Según encuestas de opinión pública, los votantes latinoamericanos están inmersos en el pesimismo. El estudio Latinobarómetro muestra que la proporción de las personas insatisfechas con la democracia pasó de poco más de la mitad en 2008 a tres de cada cuatro personas en 2020. Las razones son conocidas. Con la excepción de 2020 y 2021, cuando el mundo estaba inmerso en la pandemia de la COVID-19, todos los sondeos muestran que para los latinoamericanos el principal problema es la situación económica, especialmente el desempleo y los bajos salarios, y le siguen la delincuencia y la corrupción.

Concretamente en el tema de la seguridad ciudadana, el 38% de los latinoamericanos dice vivir en lugares donde hay crimen organizado, grupos armados, narcotraficantes o «pandillas», y más de la mitad dice cambiar sus horarios por miedo.

Desde hace algún tiempo, la inseguridad y la sensación de amenaza o violencia inminente se ha convertido para los gobernantes en una amenaza a su autoridad, comparable con la devaluación del poder que causan la inflación y otras incertidumbres económicas. ¿Qué impacto puede tener entonces la centralidad del problema de la falta de seguridad y previsibilidad de la integridad física y patrimonial en la evaluación de los gobernantes?

El impacto que tiene tanto la sensación de inseguridad como la experiencia objetiva del delito en la opinión pública con respecto a los presidentes latinoamericanos es, según los estudios, demoledor. De ahí, las posturas de “mano dura” y decisionismo controlando la percepción de amenaza y transmitiendo una sensación pública de orden que buscan imprimir los gobernantes.

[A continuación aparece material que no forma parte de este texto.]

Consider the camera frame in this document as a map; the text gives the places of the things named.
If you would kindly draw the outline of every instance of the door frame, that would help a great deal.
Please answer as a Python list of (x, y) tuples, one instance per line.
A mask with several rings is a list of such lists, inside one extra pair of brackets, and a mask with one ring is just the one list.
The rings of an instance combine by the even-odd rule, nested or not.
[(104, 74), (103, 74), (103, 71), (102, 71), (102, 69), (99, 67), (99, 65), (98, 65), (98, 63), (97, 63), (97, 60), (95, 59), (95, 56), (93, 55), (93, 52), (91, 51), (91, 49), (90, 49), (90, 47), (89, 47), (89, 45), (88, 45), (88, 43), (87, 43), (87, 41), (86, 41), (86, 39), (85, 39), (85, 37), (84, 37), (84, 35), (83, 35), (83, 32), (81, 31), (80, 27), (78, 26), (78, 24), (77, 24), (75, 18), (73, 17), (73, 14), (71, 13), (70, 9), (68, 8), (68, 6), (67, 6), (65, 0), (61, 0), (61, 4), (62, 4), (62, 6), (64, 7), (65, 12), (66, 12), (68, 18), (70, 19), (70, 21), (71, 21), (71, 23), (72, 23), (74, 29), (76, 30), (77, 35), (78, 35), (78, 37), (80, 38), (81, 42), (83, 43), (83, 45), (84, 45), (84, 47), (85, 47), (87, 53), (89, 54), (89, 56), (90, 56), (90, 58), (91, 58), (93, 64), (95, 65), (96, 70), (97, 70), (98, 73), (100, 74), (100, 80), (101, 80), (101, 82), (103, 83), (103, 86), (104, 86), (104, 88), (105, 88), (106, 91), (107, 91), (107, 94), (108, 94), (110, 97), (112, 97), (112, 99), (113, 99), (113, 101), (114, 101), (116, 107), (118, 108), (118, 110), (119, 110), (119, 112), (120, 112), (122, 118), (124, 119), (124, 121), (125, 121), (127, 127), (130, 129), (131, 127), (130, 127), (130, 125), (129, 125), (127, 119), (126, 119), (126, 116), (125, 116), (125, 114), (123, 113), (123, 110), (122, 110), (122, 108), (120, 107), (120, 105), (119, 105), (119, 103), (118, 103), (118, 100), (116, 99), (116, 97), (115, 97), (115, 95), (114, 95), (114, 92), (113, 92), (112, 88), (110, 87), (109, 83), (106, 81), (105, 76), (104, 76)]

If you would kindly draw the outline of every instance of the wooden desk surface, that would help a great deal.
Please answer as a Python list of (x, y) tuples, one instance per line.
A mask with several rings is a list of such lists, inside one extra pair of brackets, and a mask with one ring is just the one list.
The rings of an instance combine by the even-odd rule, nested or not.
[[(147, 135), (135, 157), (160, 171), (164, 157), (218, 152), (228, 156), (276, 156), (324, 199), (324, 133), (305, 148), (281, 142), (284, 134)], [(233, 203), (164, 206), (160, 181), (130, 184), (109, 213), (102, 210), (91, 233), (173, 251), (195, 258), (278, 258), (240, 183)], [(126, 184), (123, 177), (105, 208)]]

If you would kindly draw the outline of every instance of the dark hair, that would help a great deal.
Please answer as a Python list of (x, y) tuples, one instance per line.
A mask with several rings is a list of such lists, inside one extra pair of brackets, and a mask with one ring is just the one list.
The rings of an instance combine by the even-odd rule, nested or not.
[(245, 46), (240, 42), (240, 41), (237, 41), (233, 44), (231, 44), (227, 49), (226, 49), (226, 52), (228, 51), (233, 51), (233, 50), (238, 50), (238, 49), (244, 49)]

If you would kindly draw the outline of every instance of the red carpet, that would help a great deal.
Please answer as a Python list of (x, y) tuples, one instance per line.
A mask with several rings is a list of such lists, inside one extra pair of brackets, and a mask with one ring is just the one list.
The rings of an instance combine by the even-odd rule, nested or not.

Una cuestión clave para determinar este efecto es el grado de asignación constitucional de la responsabilidad de mantener el orden y controlar la delincuencia, que puede ser exclusiva del Gobierno nacional o compartida. Sería natural esperar que la popularidad de los Gobiernos nacionales, con responsabilidad exclusiva en materia de seguridad, se viera más afectada por los sentimientos de vulnerabilidad personal o patrimonial y la sensación de victimización. En otras palabras, los votantes tenderían a castigar o a recompensar más a quienes ocupan cargos en contextos en los que su responsabilidad en materia de seguridad pública es clara.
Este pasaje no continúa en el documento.